No differences were observed between control and sleep deprived young adult rats in a probe trial following learning trials (see Figures 3C & 3D). There was no significant difference as measured by percent time spent in the target quadrant (t(13)=0.302, p=.768) or percent distance traveled in the target quadrant (t(13)=0.743, p=.470)

Discussion

In this study, juvenile and young adult rats were sleep deprived for 24 h prior to performing an abbreviated water maze task. During the learning trials, sleep deprived juvenile rats had a slower learning curve than cage control rats; however, by the end of learning trials, both groups performed similarly. The sleep deprivation protocol used in this experiment, however, did not seem to hinder learning in young adult rats. Probe trial results reflected the similar performance between groups by the end of learning trials. Therefore, juvenile rats seemed to be more sensitive to the effects of sleep deprivation than young adults in learning the water maze task. All rats, though, were ultimately able to recall the platform location following learning.

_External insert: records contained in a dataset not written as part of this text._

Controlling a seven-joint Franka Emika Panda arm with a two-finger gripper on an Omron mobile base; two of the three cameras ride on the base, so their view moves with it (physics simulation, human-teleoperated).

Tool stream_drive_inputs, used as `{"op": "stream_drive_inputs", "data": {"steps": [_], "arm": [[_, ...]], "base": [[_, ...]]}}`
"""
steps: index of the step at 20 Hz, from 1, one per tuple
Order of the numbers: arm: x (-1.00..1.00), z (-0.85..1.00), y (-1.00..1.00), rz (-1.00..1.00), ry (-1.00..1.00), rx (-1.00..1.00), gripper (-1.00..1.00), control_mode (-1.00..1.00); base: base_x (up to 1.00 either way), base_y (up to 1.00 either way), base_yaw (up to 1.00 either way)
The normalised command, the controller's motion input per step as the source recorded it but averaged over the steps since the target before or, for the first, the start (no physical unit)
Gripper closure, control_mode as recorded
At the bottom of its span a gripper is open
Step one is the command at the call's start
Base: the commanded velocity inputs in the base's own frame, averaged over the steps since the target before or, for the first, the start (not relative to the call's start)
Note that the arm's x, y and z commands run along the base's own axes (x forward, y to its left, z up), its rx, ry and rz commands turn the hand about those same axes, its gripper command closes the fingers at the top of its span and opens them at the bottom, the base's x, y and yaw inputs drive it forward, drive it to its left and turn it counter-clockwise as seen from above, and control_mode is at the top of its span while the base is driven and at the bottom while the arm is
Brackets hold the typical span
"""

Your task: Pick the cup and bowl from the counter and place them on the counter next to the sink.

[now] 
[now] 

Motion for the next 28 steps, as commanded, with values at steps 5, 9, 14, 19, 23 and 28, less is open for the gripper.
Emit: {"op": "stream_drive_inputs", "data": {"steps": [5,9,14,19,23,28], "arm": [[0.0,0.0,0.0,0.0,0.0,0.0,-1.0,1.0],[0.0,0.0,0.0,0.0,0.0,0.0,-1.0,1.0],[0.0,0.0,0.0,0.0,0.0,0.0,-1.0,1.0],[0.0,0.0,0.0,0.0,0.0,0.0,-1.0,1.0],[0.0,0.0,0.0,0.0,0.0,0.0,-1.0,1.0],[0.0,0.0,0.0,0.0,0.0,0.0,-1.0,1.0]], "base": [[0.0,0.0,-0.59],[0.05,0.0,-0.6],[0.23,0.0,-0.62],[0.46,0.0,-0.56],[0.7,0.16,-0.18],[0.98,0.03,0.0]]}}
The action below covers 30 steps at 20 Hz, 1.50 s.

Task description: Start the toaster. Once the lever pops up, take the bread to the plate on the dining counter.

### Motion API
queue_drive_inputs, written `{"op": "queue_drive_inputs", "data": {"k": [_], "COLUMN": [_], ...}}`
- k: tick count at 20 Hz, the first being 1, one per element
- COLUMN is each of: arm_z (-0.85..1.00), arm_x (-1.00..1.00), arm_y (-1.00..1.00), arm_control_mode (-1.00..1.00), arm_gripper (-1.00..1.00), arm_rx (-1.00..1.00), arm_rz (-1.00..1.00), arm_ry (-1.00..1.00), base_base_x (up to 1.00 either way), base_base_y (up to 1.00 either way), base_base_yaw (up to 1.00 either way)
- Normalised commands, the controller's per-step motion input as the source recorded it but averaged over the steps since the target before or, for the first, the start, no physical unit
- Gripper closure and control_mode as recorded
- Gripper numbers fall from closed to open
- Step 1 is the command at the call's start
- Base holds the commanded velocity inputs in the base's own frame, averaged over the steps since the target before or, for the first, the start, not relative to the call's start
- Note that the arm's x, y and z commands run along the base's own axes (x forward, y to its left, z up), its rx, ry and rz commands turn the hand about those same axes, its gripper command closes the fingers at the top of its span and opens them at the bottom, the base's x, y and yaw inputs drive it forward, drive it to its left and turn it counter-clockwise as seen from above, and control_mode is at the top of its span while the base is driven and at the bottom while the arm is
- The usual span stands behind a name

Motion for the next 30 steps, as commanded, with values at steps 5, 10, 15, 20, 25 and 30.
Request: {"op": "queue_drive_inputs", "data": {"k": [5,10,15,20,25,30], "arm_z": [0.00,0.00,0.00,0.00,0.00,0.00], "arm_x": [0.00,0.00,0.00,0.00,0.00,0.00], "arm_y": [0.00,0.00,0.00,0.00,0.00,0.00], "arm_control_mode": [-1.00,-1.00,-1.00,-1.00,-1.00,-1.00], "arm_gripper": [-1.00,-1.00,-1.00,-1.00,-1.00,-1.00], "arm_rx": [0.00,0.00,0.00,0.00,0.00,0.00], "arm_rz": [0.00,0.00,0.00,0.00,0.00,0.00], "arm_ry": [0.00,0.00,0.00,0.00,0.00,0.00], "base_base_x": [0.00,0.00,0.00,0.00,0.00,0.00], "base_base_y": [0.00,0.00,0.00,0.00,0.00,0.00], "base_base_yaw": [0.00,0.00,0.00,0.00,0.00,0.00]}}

To the authors’ knowledge, this is the first study to look at the effects of total sleep deprivation on water maze learning in juvenile rats. Rapid eye movement (REM) sleep deprivation has previously been shown to interfere with spatial memory consolidation in three week old rats, but not adult rats (Li et al., 2009). This study utilized a platform over water technique to produce REM deprivation. Additionally, this study specifically looked at the role of sleep in the recall of a task in which learning occurred before sleep deprivation (Li et al., 2009). In the present experiment, rats were sleep deprived before training. Training rats while sleepy is meant to replicate real-world scenarios where students are asked to learn in school while sleepy (Gruber et al., 2012; Shochat et al., 2014). Acute sleep deprivation is less common than sleep restriction or sleep fragmentation as a means for increasing sleepiness in adolescents. However, acute sleep deprivation can provide an experimental model for inducing similar sleepiness to sleep restriction and fragmentation as measured behavioral and chemically (Córdova et al., 2006; Deurveilher, Bush, Rusak, Eskes, & Semba, 2015; Kim et al., 2012; McKenna et al., 2007). It should also be noted that while both sleep deprived and control juvenile rats eventually reached similar performance and recall in the water maze, the platform location did remain constant over the course of many learning trials. This suggests that while it may be possible for sleepy adolescents to adequately learn new information, learning may only occur if the same information is presented many times (which is often not the case in more naturalistic learning environments).

A device control condition was not used in the present experiment. Previous testing has shown that device controls that produced the non-specific stress of movement without sleep deprivation did not impact water maze performance (Tartar et al., 2006) or social transmission of food preference testing (Wooden et al., 2014). Since young adult rats were not impacted by sleep deprivation produced by bar rotation, it is unlikely that similar tactile stimulation without sleep deprivation would have produced any effect. Research from other laboratories using the same sleep deprivation device has shown a modest increase in corticosterone levels following 6 hours of sleep deprivation (in mice). However, this corticosterone increase was far less than the increases seen in other stress models (Naidoo et al., 2014). Additionally, negative performance in the water maze due to sleep deprivation is not dependent on the adrenal stress response (Ruskin, Dunn, Billiot, Bazan, & LaHoste, 2006).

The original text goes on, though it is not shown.